Les partis du nouveau départ sont très proches aussi en termes de perspectives:
Ils affichent une tendance à l'imprécision idéologique. Il est difficile de les décrire en usant de catégories politiques telles que la gauche et la droite, les colombes et les faucons, le socialisme et le capitalisme, l'établissement et l'anti-établissement. Leurs réponses aux dilemmes politiques tendent vers le sensationnel, le sommaire et une éthique approximative. Ils promettent des résultats rapides et des succès éclatants. Ils tolèrent mal les ambigüités politiques. (…) Les partis d'évasion se prétendent généralement au «centre» politique, même si leurs dirigeants sont proches d'un pôle idéologique ou d'un autre.
Ces perspectives apparentées leur inspirent un ton très semblable envers les électeurs: «Ils affirment représenter un consensus national sous-jacent, être la voix d'une majorité silencieuse, font tout le nécessaire pour plaire à un électorat aussi vaste et varié que possible.» Ils ont aussi des attraits très similaires: «Ils ont fortement tendance à souligner les frustrations d'un électorat exaspéré qu'ils disent représenter. (…) les partis d'évasion tendent à prioriser davantage des soucis personnels que des questions de substance. Ils mettent en valeur leurs références irréprochables et leur habileté de gouvernants plutôt que les visions du monde qu'ils prônent.»
Leur direction et leurs structures sont donc également très voisines:
Le comité directeur de ces partis d'évasion réunit généralement des groupes de personnalités remarquablement variés et offrant peu de cohérence idéologique. Ils tendent à se constituer d'un panachage, parfois tout à fait indifférencié, de tous les penchants idéologiques. (…) ces partis ont des dirigeants de stature nationale mais pas d'organisations de base ni de représentations locales développées.
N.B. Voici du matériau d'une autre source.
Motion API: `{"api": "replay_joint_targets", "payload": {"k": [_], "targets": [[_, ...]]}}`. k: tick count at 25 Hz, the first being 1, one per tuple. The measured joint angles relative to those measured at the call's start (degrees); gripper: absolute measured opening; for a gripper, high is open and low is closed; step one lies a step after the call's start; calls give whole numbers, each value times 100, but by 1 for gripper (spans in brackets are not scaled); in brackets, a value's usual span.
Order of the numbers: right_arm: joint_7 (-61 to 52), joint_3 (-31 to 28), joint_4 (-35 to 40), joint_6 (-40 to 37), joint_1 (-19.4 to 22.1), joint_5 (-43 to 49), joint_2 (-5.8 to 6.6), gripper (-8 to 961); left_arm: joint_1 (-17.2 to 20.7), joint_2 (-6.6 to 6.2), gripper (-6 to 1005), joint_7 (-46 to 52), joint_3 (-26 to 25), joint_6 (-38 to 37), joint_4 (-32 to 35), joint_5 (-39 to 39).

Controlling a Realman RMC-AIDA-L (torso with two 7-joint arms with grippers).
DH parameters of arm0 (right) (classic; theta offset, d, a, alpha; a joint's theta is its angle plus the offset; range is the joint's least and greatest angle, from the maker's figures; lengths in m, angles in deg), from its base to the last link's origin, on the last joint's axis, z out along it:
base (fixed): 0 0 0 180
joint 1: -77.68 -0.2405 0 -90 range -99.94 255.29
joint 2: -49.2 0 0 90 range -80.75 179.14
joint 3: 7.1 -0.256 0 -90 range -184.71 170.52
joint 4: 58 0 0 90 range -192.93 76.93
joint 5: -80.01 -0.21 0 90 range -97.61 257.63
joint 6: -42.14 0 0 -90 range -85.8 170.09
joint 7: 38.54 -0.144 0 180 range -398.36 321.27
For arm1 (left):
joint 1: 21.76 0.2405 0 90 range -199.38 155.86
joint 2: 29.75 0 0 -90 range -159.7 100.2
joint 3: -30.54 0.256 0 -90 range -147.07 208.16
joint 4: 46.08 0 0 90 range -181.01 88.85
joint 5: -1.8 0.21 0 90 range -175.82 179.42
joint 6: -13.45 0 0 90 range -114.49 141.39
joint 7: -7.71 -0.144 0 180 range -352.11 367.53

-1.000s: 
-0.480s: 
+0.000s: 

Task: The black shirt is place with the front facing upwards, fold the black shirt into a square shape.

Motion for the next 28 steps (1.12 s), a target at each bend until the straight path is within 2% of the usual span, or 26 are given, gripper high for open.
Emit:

Et puis, ce trait: «L'espérance de vie des partis d'évasion est plutôt limitée. Ils ne tiennent souvent pas plus d'un mandat ou deux avant de disparaître.»
Le modèle de Susser et Goldberg ne correspond pas parfaitement au parti de Sharon. En effet, les partis du nouveau départ qu'ils décrivent furent fondés par des outsiders du secteur des affaires, des médias ou du monde universitaire, qui s'élancèrent dans l'arène politique par écurement du statuquo – cela ne ressemble guère à un premier ministre en exercice. Mais il existe un précédent à cet égard également – celui de David Ben Gourion et de son Parti Rafi, fondé après son départ du gouvernement et qui ne dura que peu de temps. Dans l'ensemble, la correspondance est solide. Comme c'était le cas avec d'autres partis du nouveau départ, il tente avec fébrilité et arrogance de transcender le profond clivage gauche-droite du monde politique israélien et d'offrir aux deux quelque chose d'à la fois novateur et synthétique.
C'est bien là que réside sa nature d'évasion et la raison pour laquelle je prévois que le parti Kadima de Sharon (1) chutera aussi abruptement qu'il s'est élevé, et (2) qu'il laissera un maigre héritage.